REQUIREMENT → The line containing "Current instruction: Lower" marks the end: write out exactly every line from the first line of the data below through that line, and only those.

SUPPLIED DATA →

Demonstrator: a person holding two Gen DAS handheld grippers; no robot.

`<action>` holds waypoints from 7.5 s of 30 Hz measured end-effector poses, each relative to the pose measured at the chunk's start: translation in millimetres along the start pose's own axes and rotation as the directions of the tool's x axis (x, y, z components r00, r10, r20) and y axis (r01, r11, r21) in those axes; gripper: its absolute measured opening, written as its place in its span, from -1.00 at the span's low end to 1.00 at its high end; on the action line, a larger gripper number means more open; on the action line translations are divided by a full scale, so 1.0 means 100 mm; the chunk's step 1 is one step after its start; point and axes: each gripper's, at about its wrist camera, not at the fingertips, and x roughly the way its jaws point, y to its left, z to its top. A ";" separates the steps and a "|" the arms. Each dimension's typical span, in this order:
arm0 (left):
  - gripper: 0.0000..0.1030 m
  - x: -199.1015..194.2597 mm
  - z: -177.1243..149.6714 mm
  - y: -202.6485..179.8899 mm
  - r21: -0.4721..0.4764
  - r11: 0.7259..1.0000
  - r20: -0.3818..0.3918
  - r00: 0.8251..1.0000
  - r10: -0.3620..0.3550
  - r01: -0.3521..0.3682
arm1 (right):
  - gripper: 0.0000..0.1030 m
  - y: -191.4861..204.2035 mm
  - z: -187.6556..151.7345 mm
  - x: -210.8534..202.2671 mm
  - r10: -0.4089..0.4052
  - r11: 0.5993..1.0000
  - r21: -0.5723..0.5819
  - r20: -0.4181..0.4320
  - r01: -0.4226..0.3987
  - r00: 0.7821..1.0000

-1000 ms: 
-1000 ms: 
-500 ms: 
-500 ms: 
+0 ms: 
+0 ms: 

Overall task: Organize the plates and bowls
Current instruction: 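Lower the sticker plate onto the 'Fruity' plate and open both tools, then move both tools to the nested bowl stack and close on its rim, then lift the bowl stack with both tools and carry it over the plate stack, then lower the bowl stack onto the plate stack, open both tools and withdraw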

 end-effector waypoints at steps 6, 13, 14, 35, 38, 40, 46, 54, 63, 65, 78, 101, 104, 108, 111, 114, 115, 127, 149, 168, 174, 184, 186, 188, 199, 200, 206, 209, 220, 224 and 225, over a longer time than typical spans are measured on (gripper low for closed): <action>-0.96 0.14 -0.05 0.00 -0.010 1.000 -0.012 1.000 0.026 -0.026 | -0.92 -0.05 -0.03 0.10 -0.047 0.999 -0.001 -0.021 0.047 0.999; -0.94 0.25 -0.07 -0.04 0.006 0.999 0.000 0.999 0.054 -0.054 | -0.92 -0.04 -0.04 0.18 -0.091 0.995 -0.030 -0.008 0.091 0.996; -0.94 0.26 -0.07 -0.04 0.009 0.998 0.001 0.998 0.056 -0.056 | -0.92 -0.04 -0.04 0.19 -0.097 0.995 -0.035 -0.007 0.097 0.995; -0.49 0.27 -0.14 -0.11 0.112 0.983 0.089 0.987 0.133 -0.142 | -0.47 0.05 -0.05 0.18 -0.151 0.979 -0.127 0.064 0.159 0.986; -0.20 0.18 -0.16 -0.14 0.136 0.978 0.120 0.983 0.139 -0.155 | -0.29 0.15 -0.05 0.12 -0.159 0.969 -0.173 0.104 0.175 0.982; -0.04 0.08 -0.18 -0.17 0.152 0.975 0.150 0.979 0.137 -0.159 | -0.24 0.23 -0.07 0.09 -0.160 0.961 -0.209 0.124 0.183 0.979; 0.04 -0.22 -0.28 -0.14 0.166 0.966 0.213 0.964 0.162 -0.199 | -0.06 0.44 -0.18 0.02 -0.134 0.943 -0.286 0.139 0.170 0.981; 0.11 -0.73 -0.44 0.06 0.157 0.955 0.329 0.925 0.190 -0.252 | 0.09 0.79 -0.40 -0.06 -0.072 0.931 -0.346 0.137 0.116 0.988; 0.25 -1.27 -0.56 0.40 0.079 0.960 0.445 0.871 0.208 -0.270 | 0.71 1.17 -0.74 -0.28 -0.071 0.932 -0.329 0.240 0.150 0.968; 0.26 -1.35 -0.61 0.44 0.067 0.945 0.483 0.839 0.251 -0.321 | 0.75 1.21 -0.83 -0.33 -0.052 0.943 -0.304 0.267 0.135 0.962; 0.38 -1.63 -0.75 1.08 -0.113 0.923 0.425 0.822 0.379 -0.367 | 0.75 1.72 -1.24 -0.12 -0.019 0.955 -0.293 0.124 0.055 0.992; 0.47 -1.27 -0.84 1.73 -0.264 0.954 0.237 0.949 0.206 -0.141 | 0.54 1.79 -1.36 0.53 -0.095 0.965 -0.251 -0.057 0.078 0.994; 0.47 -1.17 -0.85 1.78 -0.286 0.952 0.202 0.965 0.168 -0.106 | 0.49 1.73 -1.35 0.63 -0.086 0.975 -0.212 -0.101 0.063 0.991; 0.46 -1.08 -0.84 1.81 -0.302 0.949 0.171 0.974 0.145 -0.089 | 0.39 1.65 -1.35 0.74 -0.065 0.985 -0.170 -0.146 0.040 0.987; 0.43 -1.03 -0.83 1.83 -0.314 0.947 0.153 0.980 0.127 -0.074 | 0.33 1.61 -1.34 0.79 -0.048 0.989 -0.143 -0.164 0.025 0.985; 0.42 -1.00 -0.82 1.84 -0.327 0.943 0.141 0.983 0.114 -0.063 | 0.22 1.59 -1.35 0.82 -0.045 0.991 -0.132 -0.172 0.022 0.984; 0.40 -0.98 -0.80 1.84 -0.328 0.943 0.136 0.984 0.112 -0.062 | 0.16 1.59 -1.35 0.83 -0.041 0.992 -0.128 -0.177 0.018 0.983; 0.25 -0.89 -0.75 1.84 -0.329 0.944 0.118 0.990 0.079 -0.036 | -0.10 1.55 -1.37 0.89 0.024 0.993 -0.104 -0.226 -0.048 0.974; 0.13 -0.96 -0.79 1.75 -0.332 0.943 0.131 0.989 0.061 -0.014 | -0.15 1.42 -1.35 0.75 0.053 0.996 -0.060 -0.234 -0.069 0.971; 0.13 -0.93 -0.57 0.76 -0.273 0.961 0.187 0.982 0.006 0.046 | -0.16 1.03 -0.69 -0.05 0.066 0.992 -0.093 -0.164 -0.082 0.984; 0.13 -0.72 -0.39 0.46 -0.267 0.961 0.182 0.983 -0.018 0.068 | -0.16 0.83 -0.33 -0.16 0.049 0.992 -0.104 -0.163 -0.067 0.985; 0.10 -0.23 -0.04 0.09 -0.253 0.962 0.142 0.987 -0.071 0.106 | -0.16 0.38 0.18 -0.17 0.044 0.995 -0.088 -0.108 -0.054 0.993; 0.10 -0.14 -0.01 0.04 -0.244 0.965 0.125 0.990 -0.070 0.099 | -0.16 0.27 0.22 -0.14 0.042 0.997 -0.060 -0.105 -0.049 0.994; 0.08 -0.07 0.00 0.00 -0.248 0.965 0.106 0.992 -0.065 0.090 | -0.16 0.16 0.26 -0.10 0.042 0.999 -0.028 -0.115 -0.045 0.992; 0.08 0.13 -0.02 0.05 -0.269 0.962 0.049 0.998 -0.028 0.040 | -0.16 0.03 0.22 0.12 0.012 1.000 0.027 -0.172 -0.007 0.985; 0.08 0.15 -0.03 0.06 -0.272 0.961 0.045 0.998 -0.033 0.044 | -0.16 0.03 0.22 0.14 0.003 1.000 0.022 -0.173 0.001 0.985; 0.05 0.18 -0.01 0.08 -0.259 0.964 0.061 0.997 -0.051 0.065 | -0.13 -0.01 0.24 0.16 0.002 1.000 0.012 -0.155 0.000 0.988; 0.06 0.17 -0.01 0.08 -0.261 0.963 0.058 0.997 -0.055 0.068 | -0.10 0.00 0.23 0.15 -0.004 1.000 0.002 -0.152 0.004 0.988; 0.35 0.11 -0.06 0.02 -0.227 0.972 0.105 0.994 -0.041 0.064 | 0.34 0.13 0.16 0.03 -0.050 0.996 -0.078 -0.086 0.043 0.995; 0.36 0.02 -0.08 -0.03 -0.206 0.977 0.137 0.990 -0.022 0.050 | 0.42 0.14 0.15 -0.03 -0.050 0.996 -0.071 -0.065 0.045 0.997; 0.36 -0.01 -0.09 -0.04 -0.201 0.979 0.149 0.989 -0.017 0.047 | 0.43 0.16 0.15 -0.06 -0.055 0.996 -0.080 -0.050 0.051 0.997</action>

PROBLEM SOLUTION →
Demonstrator: a person holding two Gen DAS handheld grippers; no robot.

`<action>` holds waypoints from 7.5 s of 30 Hz measured end-effector poses, each relative to the pose measured at the chunk's start: translation in millimetres along the start pose's own axes and rotation as the directions of the tool's x axis (x, y, z components r00, r10, r20) and y axis (r01, r11, r21) in those axes; gripper: its absolute measured opening, written as its place in its span, from -1.00 at the span's low end to 1.00 at its high end; on the action line, a larger gripper number means more open; on the action line translations are divided by a full scale, so 1.0 means 100 mm; the chunk's step 1 is one step after its start; point and axes: each gripper's, at about its wrist camera, not at the fingertips, and x roughly the way its jaws point, y to its left, z to its top. A ";" separates the steps and a "|" the arms. Each dimension's typical span, in this order:
arm0 (left):
  - gripper: 0.0000..0.1030 m
  - x: -199.1015..194.2597 mm
  - z: -177.1243..149.6714 mm
  - y: -202.6485..179.8899 mm
  - r21: -0.4721..0.4764
  - r11: 0.7259..1.0000
  - r20: -0.3818..0.3918
  - r00: 0.8251..1.0000
  - r10: -0.3620..0.3550
  - r01: -0.3521..0.3682
arm1 (right):
  - gripper: 0.0000..0.1030 m
  - y: -191.4861..204.2035 mm
  - z: -187.6556..151.7345 mm
  - x: -210.8534..202.2671 mm
  - r10: -0.4089..0.4052
  - r11: 0.5993..1.0000
  - r21: -0.5723..0.5819
  - r20: -0.4181..0.4320
  - r01: -0.4226..0.3987
  - r00: 0.7821..1.0000

-1000 ms: 
-1000 ms: 
-500 ms: 
-500 ms: 
+0 ms: 
+0 ms: 

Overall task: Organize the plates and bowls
Current instruction: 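Lower the sticker plate onto the 'Fruity' plate and open both tools, then move both tools to the nested bowl stack and close on its rim, then lift the bowl stack with both tools and carry it over the plate stack, then lower the bowl stack onto the plate stack, open both tools and withdraw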

The output shown is complete.